There are three reasons this isn’t even a remote possibility:
Democrats’ dominance means that they would need to lose more than 55% of their votes to lose the seat.
A Democrat losing would require three candidates doing impossibly well, not just two.
The existence of echo chambers means the surge isn’t as large as you think.
This piece largely uses the same analyses I wrote about in August (so no code). But instead of asking whether a third party could win, let’s ask if a Democrat could lose.
Democrats’ dominance of recent elections
Democrats more than doubled the votes of the top vote-getting Republican in 2011. Then they more than tripled it in 2015. 

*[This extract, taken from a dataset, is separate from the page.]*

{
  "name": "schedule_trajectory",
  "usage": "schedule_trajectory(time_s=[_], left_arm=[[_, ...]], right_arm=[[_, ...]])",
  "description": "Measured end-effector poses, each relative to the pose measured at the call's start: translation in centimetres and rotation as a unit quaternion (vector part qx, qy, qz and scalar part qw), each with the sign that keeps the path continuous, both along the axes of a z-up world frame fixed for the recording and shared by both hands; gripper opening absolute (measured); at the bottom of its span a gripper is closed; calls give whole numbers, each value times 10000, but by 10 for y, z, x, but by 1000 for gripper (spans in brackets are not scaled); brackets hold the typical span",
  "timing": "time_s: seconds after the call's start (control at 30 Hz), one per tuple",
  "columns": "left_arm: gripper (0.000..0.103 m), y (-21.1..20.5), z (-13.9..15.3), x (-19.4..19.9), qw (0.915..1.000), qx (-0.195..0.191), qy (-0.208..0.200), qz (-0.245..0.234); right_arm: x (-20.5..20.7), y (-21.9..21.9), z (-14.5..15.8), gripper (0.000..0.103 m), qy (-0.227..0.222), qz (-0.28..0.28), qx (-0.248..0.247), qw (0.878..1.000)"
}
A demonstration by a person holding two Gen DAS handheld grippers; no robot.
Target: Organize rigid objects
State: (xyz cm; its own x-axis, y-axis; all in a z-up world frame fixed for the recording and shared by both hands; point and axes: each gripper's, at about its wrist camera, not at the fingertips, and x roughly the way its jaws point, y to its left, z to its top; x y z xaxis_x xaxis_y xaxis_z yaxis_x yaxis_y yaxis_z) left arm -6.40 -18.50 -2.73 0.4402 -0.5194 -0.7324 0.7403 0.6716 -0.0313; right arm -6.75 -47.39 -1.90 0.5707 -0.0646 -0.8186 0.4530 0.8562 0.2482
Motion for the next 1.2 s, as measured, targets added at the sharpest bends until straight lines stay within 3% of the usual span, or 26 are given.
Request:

The scale of plausible votes for Brooks wouldn’t even dent that margin. The best showing of a third party candidate was 2015’s Andrew Stober, who received 16,301 votes. That was less than half of the 34,711 received by Al Taubenberger, the 7th and final At Large winner.
The gap between Democrats and that third Republican is more than double that. Consider 2011, since 2015 showed even more Democratic dominance than usual. In 2011, Greenlee was the fifth Democrat in with 110,544 votes. The seventh place vote-getter was David Oh, with 38,835.

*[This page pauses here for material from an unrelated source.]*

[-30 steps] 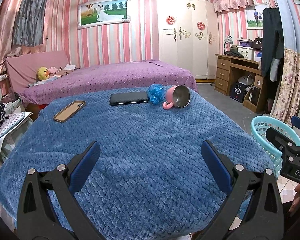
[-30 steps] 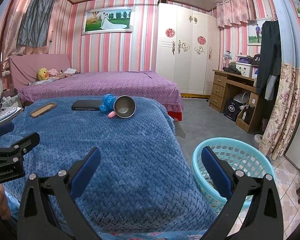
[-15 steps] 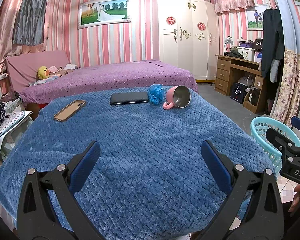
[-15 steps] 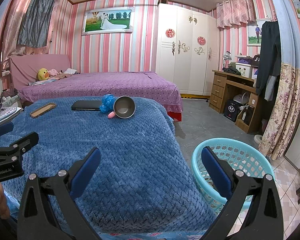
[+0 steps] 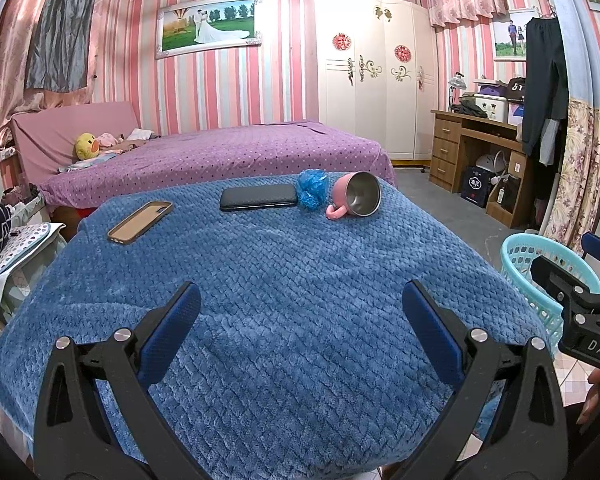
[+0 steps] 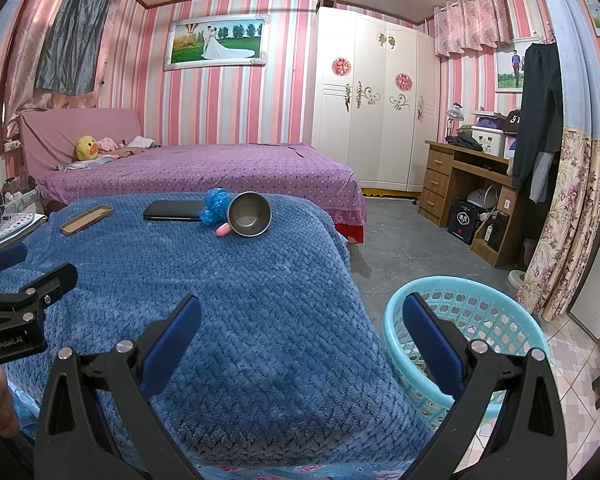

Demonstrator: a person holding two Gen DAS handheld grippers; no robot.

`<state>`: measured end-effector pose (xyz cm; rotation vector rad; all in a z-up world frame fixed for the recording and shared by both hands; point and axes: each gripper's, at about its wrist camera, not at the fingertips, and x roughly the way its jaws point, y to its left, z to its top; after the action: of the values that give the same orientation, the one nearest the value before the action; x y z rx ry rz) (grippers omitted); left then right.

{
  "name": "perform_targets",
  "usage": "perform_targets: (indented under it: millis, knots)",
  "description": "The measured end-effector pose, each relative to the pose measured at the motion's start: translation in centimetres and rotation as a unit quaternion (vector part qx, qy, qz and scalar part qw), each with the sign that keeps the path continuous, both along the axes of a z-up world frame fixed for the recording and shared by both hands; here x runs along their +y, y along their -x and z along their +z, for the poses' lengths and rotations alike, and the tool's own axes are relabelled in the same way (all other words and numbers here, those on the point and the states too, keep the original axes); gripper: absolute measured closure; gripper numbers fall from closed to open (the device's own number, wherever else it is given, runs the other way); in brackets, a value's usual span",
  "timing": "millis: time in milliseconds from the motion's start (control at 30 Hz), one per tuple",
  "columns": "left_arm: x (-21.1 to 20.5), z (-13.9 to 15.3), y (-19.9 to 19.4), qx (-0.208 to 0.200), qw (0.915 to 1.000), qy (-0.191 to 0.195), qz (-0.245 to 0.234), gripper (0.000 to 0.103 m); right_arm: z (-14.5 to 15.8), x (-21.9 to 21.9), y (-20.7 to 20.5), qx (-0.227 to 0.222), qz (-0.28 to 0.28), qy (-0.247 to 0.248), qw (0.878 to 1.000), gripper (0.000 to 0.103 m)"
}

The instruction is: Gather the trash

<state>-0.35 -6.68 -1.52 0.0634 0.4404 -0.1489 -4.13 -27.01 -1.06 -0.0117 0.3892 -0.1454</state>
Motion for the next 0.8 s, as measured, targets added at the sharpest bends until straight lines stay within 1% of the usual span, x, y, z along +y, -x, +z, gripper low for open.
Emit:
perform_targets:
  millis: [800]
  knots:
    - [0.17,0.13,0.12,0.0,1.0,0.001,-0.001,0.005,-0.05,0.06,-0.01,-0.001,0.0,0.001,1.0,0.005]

Now, suppose Kendra Brooks time travels back to 2011 and runs for Council At Large. In order for Greenlee to lose to Oh, he would need to lose 70,000 votes. That would mean (a) Brooks would have to win those 70,000 votes, more than four times what Stober did in 2015, and (b) that every single one of those votes would need to come from Greenlee, instead of any of the other four Democrats. More realistically, Brooks’ voters would probably cast their other votes for a handful of the Democrats, so that a fraction of her votes were cannibalized from each of the candidates. And even if Brooks’ voters all bullet voted for her (ignoring my not-yet-written advice against it), it would take 70,000 bullet voters to make Greenlee lose.
It would take three strong insurgents, not just two
This is a simple point that most people overlook. For a Democrat to lose, they would have to lose to three candidates, not just two.
Suppose Brooks and O’Rourke did unprecedentedly well, each received 100,000 votes, and ended up beating a Democrat. That candidate would still finish seventh, and would still be sworn in as a Councilmember in January.
To lose, that Democrat would have to lose to three candidates, not just two, and finish in eighth. Given the contours of this election, that means that a Democrat losing to both WFP candidates isn’t enough; they’d also have to lose to a Republican. While there may be evidence that the WFP is doing surprisingly well, there’s none that the Republicans are performing any differently from usual. The top Republican of 2011 was Dennis O’Brien with 49,000 votes, which would mean that Greenlee’s votes would have to fall by more than half, even in this (impossible) scenario where he loses to Brooks and O’Rourke.
The surge isn’t as big as you think it is
The topline numbers make it clear how hard it would be for a Democrat to lose. But still, Brooks has received more money and generated more buzz than any recent third party candidate. We’re in outlier territory. Maybe she could get 70,000 bullet voters? I mean, we’re all talking about her, right?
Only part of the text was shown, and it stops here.